## How to complete this task
Go through the entries below line by line and count those containing "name"; the answer is that count alone.

## Task material

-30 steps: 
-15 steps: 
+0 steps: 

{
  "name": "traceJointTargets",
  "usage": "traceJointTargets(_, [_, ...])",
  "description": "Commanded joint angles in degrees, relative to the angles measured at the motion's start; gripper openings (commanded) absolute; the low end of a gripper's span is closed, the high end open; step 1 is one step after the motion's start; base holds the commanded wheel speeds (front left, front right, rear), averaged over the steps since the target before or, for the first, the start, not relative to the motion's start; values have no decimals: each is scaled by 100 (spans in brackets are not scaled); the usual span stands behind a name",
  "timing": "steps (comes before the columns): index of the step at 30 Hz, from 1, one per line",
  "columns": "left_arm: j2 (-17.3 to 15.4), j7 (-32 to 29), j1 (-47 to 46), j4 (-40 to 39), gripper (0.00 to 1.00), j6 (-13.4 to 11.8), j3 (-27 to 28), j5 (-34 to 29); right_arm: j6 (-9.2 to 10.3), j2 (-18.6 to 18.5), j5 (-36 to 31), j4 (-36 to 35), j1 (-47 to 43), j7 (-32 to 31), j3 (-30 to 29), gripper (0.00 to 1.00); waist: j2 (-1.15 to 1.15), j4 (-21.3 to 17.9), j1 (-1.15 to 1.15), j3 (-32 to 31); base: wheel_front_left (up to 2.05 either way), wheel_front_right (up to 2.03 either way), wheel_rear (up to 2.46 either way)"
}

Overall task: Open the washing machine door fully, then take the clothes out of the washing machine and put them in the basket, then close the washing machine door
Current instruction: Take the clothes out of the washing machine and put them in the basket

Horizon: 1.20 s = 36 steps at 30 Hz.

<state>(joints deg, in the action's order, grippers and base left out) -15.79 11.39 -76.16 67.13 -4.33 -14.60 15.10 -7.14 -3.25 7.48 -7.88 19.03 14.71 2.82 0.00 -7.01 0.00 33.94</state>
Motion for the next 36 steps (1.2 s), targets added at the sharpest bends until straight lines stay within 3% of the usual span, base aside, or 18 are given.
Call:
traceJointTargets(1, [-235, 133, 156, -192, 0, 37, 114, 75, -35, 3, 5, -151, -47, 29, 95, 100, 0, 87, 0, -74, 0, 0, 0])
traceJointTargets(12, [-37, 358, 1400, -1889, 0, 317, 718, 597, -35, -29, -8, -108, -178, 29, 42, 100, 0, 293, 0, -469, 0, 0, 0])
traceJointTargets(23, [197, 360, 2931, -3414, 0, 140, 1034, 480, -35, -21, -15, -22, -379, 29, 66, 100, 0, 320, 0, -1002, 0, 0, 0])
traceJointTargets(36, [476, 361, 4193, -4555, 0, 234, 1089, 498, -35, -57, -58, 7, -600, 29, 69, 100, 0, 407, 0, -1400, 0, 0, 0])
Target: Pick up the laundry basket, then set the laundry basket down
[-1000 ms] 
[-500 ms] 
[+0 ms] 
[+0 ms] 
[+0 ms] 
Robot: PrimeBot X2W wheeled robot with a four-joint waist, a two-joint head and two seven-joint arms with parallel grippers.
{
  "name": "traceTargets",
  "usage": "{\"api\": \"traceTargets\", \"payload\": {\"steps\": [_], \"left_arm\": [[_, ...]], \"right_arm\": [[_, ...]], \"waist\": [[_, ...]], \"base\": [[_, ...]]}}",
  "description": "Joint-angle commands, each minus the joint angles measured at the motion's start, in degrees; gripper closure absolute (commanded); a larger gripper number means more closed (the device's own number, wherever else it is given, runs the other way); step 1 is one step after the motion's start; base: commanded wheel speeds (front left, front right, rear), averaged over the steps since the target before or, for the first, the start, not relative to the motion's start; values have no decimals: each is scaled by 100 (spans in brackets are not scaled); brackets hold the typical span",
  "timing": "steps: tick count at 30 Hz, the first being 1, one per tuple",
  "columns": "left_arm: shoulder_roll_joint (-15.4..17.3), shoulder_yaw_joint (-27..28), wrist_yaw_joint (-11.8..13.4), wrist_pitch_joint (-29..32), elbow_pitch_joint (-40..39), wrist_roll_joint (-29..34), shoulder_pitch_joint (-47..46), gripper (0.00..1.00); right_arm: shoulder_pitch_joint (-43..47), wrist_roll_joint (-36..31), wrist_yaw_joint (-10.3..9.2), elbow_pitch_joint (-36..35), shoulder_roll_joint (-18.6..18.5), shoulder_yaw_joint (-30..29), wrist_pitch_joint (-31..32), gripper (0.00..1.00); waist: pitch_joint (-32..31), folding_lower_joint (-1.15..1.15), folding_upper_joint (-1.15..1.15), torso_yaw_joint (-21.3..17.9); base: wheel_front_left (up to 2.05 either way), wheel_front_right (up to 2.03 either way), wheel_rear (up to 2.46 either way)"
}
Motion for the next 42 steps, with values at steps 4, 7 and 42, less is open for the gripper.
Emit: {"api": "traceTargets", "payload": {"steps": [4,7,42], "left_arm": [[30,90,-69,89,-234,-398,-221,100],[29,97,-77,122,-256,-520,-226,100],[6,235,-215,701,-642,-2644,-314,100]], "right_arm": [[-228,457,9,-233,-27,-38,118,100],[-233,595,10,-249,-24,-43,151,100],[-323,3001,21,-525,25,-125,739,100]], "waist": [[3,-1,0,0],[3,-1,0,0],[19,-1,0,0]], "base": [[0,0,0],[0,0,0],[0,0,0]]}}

## Your response
3